The first is the case of the Prime Minister on behalf of the ministers approaching and asking His Majesty the King for Soelra to keep the duty Prado Vehicles. This bold move by the elected government put His Majesty the King in a position in which His Majesty could not say no without thoroughly embarrassing the first democratically elected Prime Minister and Ministers.
However, the elected government before making such a move should have considered the fact that the country is facing one of its worst ever financial crises like the Rupee and Credit crises, which in large part is due to their mismanagement of the economy.
The elected government should also realize that the country’s debt is at around Nu 78 bn which is around 80 percent of the Gross Domestic Product and is slated to increase in the coming years.
Ordinary people are facing unprecedented financial hardships with people losing their jobs especially in the private sector and businesses are either closing down or on the verge of closure.
Even in stable professions like the civil service and corporate sector the value of their pay has dwindled due to record inflation levels, which as per the latest data is caused more by domestic facts like house rents etc.
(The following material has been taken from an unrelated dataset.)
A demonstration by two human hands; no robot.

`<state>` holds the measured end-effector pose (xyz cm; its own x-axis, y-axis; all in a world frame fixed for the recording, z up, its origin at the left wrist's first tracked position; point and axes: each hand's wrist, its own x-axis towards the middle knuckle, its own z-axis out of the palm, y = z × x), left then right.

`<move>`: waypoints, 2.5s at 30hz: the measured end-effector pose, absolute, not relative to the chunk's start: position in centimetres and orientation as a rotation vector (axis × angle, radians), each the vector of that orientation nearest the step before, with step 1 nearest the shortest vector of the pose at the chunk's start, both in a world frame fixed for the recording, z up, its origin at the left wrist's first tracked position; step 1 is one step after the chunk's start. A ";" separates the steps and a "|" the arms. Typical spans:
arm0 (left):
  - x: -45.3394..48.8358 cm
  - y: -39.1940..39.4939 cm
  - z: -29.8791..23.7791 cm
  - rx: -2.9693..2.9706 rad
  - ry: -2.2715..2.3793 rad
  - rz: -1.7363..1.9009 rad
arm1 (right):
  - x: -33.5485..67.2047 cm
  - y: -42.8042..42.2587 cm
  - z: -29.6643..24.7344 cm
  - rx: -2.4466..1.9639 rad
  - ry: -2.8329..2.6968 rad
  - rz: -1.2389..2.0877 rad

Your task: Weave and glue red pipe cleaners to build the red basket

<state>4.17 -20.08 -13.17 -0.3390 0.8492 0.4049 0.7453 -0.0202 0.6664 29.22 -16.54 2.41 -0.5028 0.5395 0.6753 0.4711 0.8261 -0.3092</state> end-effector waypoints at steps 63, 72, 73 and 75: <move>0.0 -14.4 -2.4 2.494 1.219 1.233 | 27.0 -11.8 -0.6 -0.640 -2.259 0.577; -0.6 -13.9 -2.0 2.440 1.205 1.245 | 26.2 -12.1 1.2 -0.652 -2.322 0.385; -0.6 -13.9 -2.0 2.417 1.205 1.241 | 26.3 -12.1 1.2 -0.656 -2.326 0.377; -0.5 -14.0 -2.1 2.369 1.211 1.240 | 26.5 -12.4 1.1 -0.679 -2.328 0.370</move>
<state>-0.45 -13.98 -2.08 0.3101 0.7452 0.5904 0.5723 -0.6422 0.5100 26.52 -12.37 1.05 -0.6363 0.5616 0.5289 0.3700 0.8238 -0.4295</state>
Furthermore due to the financial crisis that is expected to last many more years, they will not be getting a pay rise anytime soon to meet inflationary pressures.
It was not long ago that the Prime Minister and his ministers blamed ordinary Bhutanese for the rupee crisis and preached austerity by imposing a series of bans on various items including vehicle imports.
However, they did not find it inconvenient to ask for and accept expensive vehicles that where paid for by hard earned tax payers money.
The Prime Minister in an interview said that his ‘forehead tickled’ when they asked donors for developmental assistance. One would not be wrong in guessing that the donors would be ‘tickled’ themselves to learn that the elected leaders of a least developed country have up to five luxury vehicles parked in their garage paid for by tax payers.
Another example is in the recent meeting at the Bhutan Chambers of Commerce and Industry where the Prime Minister took a strong stand against requests to allow mining in some areas.
In so many words he said mining benefits only a few, it is bad for the environment; it is not in line for GNH and etc. Prior to this the government, in both national and international forums have railed against mining as being polluting and anti-GNH and etc. We have in fact even lectured the world about not pursuing a certain path of development and have even passed a happiness resolution in the UN.
However, the ground reality is that family members of relatives of the Prime Minister have applied for and also operate multiple mines across Bhutan.
It was also recently under his government’s tenure that two mines have been approved for his family members while more are being processed.
There is of course nothing legally wrong with the Prime Ministers family members and relatives owning mines as long as rules are followed, but the head of the government has to learn that charity starts at home.
With the evidences above one can’t avoid the uncomfortable feeling that the Prime Minister and his colleagues say something but do something else.
“Example is not the main thing in influencing others. It is the only thing.”